Le dessin animé de science-fiction à l’humour noir, directement inspiré des films de Zemeckis, est diffusé depuis le début du mois sur France 4.
Capture d'écran de la série Rick et Morty. (Photo Adult Swim. France 4.)
publié le 21 octobre 2015 à 10h53

Bon, on va avoir le droit à des remarques du chef, mais restons un instant sérieux s'il vous plaît. Entre nous, l'intérêt de Retour vers le futur est tout à fait limité et on n'a jamais vraiment compris le culte autour de ce film, malgré l'hoverboard, objet très cool.

La critique de Libé parue en 1985 ne nous paraît pas si fausse et on doutait encore récemment de l'apport de cette œuvre à la civilisation occidentale. Enfin, c'était il y a quinze jours. Depuis, on a découvert Rick et Morty, un dessin animé déjanté diffusé depuis deux saisons sur Adult Swim aux Etats-Unis et depuis début octobre sur France 4 chez nous.
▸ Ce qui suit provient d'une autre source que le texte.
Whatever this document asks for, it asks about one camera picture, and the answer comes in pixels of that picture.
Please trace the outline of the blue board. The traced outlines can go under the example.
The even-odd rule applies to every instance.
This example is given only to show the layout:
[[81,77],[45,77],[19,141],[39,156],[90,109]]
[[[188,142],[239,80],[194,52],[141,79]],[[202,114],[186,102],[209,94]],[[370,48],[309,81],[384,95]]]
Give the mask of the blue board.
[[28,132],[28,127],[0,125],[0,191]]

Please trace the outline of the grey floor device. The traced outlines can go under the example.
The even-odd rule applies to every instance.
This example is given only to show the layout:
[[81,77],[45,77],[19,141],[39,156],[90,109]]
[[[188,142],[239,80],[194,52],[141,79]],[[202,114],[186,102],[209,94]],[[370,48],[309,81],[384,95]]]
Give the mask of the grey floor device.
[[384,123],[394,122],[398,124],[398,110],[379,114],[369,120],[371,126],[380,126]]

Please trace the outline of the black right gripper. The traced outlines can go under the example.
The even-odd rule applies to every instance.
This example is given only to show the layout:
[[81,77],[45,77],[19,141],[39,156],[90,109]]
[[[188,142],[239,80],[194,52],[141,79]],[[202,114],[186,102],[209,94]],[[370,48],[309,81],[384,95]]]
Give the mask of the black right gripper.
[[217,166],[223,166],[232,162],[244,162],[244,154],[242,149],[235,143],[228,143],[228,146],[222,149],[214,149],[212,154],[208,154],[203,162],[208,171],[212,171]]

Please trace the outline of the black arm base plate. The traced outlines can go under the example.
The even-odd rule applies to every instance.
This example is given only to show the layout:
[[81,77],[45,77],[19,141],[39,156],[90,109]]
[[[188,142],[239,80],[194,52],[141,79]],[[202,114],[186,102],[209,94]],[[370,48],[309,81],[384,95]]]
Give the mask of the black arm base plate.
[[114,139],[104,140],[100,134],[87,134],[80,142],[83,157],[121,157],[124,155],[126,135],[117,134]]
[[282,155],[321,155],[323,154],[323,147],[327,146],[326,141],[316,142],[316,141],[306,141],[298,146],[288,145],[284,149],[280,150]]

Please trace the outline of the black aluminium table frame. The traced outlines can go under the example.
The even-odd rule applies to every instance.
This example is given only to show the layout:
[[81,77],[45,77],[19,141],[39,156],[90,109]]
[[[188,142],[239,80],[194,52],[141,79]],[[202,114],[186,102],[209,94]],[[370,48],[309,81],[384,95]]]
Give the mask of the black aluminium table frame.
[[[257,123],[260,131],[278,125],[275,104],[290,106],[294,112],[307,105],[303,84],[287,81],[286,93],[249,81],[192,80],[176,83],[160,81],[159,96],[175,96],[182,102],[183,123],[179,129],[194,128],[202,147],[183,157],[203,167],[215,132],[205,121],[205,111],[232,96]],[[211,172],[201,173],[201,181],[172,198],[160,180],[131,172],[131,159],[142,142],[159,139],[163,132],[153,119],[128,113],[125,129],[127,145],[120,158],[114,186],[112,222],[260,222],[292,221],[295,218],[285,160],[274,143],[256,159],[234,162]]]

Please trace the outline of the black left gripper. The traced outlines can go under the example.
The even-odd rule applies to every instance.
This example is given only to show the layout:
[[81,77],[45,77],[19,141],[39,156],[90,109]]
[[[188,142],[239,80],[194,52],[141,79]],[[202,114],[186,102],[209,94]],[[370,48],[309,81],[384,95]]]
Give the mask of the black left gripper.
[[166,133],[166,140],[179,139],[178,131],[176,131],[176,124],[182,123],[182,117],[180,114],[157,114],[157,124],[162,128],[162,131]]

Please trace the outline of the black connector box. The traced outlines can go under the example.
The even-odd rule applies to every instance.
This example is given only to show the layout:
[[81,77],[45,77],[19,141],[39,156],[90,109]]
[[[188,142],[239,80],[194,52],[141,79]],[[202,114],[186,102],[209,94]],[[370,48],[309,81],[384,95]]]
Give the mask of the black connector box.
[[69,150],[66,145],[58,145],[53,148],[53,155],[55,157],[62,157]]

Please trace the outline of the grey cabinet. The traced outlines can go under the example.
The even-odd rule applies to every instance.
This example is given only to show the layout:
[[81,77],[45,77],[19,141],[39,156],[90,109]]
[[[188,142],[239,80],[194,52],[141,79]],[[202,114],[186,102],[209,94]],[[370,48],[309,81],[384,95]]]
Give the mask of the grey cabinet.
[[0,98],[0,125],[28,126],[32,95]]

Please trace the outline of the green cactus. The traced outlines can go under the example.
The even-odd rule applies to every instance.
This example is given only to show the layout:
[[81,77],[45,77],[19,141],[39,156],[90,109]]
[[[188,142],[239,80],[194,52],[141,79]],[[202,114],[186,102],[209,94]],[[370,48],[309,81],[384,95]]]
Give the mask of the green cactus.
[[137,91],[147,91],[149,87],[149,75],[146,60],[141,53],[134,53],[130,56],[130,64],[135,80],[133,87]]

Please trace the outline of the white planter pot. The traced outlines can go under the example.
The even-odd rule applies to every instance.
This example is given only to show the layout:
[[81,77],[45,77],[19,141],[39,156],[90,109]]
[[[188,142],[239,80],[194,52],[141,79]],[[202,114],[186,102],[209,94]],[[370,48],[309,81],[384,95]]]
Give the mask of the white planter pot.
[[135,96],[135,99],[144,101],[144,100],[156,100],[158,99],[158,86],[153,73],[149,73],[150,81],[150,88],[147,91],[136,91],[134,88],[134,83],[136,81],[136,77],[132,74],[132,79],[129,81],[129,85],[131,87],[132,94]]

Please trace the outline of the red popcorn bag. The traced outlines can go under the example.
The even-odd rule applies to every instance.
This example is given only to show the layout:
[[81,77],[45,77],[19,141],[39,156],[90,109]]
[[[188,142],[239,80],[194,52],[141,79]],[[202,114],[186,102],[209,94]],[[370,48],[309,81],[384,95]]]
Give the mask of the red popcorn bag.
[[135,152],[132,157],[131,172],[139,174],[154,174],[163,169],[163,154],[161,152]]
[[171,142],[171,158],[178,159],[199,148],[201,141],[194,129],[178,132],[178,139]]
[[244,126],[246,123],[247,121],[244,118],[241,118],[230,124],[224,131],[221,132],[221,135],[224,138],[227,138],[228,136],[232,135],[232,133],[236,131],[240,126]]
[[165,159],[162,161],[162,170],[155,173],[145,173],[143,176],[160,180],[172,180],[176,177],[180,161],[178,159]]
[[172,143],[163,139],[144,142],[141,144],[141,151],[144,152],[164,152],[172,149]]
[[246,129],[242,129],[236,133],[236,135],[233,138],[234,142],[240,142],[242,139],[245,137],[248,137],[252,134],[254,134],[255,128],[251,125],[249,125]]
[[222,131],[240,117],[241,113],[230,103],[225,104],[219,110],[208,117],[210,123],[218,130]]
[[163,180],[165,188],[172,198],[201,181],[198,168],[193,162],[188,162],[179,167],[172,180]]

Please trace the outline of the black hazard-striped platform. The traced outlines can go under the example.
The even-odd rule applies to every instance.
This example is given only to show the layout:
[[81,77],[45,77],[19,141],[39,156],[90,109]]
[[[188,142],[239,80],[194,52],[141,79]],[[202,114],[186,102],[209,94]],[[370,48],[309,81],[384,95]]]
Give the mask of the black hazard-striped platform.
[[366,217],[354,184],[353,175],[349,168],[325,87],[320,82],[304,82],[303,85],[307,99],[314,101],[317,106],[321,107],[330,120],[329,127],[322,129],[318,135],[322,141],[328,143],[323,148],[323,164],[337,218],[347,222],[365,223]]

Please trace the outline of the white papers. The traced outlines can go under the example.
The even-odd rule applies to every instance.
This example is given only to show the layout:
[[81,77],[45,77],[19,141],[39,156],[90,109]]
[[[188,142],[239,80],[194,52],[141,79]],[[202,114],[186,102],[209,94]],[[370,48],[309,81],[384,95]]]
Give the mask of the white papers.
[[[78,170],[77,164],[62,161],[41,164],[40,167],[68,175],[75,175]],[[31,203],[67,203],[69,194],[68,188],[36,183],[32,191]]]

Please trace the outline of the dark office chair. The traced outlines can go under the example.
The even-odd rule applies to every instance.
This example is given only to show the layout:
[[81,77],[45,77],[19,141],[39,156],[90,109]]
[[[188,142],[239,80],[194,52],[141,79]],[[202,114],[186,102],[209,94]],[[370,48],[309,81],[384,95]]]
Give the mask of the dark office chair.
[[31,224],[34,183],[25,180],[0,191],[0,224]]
Créé par Justin Roiland et Dan Harmon (scénariste et concepteur notamment de Community), ce dessin animé de science-fiction à l'humour noir est directement inspiré au départ de Retour vers le futur (qui doit en être infiniment remercié pour ça). Il met en scène un grand-père génial et alcoolique, Rick, ressemblant fortement au docteur Emmett Brown, squattant le garage de la maison de sa fille. Avec son petit-fils, Marty, il va multiplier les aventures à travers le temps, les galaxies et les univers.

Au départ, ce n'était qu'une parodie salace imaginée par Justin Roiland, qui voulait simplement «troller» un grand studio. Comme le notait récemment Slate.fr, entre les deux œuvres, «les parallèles sont si nombreux qu'un mashup vidéo a même été posté sur YouTube». Cela ne devait rester qu'une idée en l'air, jusqu'à ce que Dan Harmon remarque le projet dans un festival et se lance dans l'aventure.
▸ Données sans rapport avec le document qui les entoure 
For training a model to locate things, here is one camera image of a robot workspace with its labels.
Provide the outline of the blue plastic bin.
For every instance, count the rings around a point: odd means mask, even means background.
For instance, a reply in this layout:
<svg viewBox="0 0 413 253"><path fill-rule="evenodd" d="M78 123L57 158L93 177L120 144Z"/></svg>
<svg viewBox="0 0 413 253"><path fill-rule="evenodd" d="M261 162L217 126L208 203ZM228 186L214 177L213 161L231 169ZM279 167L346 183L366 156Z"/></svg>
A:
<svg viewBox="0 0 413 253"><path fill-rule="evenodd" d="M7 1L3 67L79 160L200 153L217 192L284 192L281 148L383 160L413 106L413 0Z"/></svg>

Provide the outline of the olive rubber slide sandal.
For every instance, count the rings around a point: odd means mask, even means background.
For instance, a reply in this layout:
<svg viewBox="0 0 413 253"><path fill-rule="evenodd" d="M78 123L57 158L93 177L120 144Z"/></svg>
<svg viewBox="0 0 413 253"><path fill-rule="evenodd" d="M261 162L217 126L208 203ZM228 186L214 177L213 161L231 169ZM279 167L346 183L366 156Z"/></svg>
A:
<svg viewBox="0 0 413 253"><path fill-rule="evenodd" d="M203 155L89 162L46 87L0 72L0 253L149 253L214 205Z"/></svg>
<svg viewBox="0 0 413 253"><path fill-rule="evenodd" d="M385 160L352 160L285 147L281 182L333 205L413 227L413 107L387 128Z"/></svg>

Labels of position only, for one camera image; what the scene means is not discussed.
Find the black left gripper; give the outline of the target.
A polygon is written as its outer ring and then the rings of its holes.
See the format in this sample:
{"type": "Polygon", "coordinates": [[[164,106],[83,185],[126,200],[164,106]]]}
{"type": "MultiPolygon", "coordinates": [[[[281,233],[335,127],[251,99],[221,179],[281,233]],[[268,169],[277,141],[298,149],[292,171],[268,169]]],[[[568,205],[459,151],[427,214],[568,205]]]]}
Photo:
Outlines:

Sauf que Rick et Morty est beaucoup plus drôle et intéressant, mais aussi triste et poétique, que la trilogie de Robert Zemeckis. Avec une liberté de ton qui ferait passer (le très bon aussi) BoJack Horseman pour un Oui-Oui du dimanche aprèm et la référence Futurama pour une aimable comptine pour enfants, à chaque épisode, Rick et Morty boivent, défouraillent à tout-va, détruisent (sans faire exprès) des planètes, abandonnent le père du gamin dans des garderies sur des météorites paumées, affrontent le gouvernement intergalactique, baisent des robots reproducteurs ou des intelligences artificielles, etc.
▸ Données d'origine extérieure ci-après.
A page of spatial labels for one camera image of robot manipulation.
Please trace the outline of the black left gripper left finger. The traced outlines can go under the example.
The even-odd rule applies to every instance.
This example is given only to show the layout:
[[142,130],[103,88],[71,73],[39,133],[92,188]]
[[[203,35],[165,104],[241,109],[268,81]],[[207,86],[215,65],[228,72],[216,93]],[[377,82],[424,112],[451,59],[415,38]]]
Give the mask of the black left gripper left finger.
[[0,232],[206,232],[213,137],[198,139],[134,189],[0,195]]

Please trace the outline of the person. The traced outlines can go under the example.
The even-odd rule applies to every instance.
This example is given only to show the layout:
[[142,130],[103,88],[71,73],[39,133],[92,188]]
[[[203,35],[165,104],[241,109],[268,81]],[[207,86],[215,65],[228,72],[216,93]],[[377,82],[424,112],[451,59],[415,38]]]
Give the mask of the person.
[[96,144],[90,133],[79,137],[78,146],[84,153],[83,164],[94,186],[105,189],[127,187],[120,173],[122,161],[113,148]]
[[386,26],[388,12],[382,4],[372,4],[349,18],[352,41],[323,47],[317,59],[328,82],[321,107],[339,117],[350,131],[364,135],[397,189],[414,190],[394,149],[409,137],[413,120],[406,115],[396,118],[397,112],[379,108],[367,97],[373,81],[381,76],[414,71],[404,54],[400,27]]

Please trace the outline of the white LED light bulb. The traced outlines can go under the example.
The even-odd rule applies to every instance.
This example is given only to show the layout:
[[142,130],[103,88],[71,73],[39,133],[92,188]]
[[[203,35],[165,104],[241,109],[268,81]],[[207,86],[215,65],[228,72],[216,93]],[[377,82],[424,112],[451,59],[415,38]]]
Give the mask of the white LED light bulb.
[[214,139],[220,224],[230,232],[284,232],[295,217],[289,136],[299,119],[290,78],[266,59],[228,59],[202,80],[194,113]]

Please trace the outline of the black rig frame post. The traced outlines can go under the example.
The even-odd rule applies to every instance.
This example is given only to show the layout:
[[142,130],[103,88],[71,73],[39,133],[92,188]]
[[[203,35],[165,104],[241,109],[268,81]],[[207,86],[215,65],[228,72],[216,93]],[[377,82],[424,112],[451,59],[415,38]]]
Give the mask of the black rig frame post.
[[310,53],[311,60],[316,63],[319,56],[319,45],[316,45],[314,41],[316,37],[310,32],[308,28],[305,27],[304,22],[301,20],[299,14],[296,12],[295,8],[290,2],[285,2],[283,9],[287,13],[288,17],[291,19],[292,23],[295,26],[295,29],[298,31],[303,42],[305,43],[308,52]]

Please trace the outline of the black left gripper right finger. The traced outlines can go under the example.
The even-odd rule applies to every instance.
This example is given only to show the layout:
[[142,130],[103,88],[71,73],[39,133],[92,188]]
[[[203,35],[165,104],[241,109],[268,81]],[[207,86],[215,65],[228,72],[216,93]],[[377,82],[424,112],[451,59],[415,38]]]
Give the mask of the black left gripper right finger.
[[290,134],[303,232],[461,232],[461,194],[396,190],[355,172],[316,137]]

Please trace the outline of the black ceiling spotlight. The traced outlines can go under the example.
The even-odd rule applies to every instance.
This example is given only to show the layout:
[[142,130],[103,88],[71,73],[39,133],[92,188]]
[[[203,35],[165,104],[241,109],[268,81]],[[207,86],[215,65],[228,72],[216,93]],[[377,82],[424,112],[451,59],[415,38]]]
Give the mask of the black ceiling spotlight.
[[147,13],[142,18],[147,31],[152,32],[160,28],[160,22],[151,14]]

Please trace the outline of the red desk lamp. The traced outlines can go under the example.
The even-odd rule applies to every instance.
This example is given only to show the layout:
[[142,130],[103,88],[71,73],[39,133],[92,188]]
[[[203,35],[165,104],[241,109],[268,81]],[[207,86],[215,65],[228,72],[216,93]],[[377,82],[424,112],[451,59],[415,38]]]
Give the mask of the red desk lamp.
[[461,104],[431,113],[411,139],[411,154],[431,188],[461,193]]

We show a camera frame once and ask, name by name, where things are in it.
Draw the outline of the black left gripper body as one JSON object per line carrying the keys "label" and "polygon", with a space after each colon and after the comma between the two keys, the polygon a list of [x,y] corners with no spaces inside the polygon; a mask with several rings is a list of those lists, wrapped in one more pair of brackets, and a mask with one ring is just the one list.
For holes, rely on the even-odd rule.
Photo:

Jouant à merveille avec les multivers et les paradoxes temporels, Rick et Morty, sous couvert de blagues, développent au fil des saisons une réflexion sur le sens de la vie et son absurdité. Chaque épisode est l’occasion de nouvelles références et d’explorer des mondes, métaphores d’une des facettes de l’humanité. Il y a cette planète où un jour par an tous les pauvres ont le droit de s’entretuer, pour le plus grand plaisir des riches. Il y a ce peuple, enfermé dans une boule, qui produit de l’électricité grâce à l’exploitation d’une autre civilisation sans que cette dernière s’en rende compte, jusqu’à ce qu’il comprenne lui-même qu’il a une fonction similaire pour alimenter la batterie du vaisseau de nos deux héros. Il y a cette invention géniale de Rick, à faire frémir Bolloré, un décodeur pirate qui permet de capter toutes les chaînes de télé de l’univers, de toutes les réalités. Ou ce monde, contrôlé par un super-ordinateur, où tous les citoyens ont perdu leur libre arbitre en échange d’une paix et d’un plein emploi assurés.

Dans une réalité, Retour vers le futur n'a jamais existé, et Rick et Morty non plus, pas de chance. Dans une autre, le Doc et Marty se sont vraiment téléportés le 21 octobre 2015. Dans une autre encore, des hamsters extraterrestres sortant de l'anus d'humains condamnés à se déplacer à quatre pattes me regardent à la télé en train d'écrire cet article. Dans une autre, je suis mort ou, pire, je suis Justin Bieber. Dans une autre, toute l'humanité a disparu. Dans le fond, on ne s'en sort pas si mal. «Pourquoi tu es là ?» demande un taulard à Rick, arrêté, dans un des épisodes. «Pour tout», répond-il. La vie, tout simplement, est coupable, c'est pour ça qu'il ne faut pas s'en faire.